Трижды к Надежде Мира подсылали убийц. Повар-сван, купленный вражеской агентурой за две дюжины золотых с лазурью скарабеев, в соус к купатам добавил густой изумрудной отравы, которая растворяла в теле кости, после чего недвижимый мешок с требухой, завидуя проворству слизней, мучительно сгнивал от потниц и пролежней. Но едва Мать приступила к трапезе – из соусницы поднялась отвратительная бугристая жаба. Повар на коленях умолял о снисхождении, он просил милости – расстрела или повешения, однако по законам военного времени был принужден съесть приготовленный обед. Вторым стал казачок-вестовой, которому агенты Империи обещали чин полковника гвардии и даже показали каракулевую папаху, сшитую по размеру его глупой пятнадцатилетней головы, – он должен был подложить в паланкин Надежды Мира часовую мину, и только детское легкомыслие разрушило планы имперской разведки: заигравшись со штабным щенком, казачок был в клочья разорван адской машиной. С тех пор шпионами, иссеченными в кровь нагайками, – по приказу адъютанта, а ныне начальника штаба восставших армий, – для устрашения гасили негашеную известь. Среди приближенных Матери больше не отыскалось предателей, поэтому третьим стал парламентер – высокий чин Империи, под важным мундиром, как мумия холстом, спеленутый пластиковой взрывчаткой. Его дивизия была разгромлена сводными силами повстанцев; те, кто на беду свою выжил, попали в жуткий плен к волосатым женщинам – чудом спасся он один. Дабы смыть позор и кровью подвига воскресить честь, он вызвался стать смертником. Парламентер явился перед Надеждой Мира с гордо поднятой головой и, дерзко глядя в ее горизонтальные зрачки, сказал:
– Сегодня Империя победит тебя, а – сиротой – твой сброд не выстоит и суток.
– Меня нельзя победить, – рассудительно ответила Мать, – мною движет любовь. – И все семь хронистов объективно отметили в своих записях, как в тот же миг из брюк парламентера, расплавленная ее словами, вытекла на землю взрывчатка.

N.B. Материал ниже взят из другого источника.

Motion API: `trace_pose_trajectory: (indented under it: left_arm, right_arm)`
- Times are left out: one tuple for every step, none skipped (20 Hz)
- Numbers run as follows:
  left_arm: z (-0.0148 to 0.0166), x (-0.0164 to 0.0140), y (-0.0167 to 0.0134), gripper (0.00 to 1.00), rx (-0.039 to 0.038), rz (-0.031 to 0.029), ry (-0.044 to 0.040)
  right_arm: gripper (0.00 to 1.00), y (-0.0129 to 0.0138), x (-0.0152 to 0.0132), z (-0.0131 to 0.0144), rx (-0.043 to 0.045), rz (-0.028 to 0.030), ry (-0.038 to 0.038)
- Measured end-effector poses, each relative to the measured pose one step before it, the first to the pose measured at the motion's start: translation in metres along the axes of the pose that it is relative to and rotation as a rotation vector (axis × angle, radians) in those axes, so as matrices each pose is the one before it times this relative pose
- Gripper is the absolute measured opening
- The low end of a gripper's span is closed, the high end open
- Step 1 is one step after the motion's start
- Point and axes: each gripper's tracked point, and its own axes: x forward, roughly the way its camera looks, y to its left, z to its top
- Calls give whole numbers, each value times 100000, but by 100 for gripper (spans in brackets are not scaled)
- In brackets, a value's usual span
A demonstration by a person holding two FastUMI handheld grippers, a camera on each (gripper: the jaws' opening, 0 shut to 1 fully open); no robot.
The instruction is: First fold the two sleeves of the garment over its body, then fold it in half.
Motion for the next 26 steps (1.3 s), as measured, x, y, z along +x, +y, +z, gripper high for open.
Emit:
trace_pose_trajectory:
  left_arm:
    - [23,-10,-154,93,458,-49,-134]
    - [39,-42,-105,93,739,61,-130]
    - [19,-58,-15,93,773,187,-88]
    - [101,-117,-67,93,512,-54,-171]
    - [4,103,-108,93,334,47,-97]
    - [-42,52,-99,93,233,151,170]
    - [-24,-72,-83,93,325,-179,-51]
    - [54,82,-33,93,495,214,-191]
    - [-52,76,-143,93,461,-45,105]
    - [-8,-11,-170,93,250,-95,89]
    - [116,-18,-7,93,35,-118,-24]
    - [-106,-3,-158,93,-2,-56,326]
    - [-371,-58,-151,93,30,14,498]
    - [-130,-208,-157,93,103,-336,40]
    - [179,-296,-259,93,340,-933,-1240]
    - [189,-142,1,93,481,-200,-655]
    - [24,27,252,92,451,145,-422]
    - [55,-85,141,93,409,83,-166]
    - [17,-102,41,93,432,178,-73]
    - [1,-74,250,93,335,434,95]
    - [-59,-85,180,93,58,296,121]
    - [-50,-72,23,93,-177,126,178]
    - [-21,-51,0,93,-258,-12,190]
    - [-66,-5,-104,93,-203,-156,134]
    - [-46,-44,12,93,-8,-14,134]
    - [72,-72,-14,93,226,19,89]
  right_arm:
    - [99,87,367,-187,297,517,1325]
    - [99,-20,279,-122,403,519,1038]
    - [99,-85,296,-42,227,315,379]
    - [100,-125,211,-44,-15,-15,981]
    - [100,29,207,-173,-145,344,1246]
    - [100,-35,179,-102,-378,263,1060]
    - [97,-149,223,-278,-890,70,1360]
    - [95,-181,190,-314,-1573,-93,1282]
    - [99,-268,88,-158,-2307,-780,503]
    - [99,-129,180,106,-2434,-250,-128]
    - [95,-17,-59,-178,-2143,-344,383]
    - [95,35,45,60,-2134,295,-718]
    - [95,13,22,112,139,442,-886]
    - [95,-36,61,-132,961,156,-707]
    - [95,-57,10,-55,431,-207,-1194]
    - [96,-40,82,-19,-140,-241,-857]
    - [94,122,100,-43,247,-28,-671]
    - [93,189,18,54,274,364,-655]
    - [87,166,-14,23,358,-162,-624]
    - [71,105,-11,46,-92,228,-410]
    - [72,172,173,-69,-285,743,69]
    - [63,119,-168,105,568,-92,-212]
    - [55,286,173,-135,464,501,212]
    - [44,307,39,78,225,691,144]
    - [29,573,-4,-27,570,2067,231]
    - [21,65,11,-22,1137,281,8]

Но смертник был помилован.
– Иди и скажи Отцу, что переговоров не будет, пока я не увижу над Москвой флаги, – отпуская посрамленного врага, велела Надежда Мира.
– Какие флаги? – не понял парламентер.
– Дурак, – сказала Мать. – Флаги могут быть любого цвета, лишь бы они были белые.
После того как огненный жернов сжег строптивый Воронеж, западные провинции нарушили нейтралитет. Империя задыхалась. Уже витали в воздухе тугие гнилостные миазмы, веяло дыханием роскошной помойки, где заячьи потроха и тропические очистки свидетельствуют о кончине праздника, – Империя разлагалась, как труп морского чудовища, выброшенного на берег и накрывшего тушей полконтинента. А когда, устрашенные бесславной судьбой упрямых, сдались Рязань, Калуга и Тула, противник начал целыми полками переходить на сторону Матери и Надежды Мира. Оскал чудовища был мертвый, глаза его клевали птицы.
Однажды, когда в городской управе Серпухова Надежда Мира предавалась ночным размышлениям о странностях любви, дающей в сердцах людей и гибельные, и живительные всходы, ее по телефону вызвал Кремль.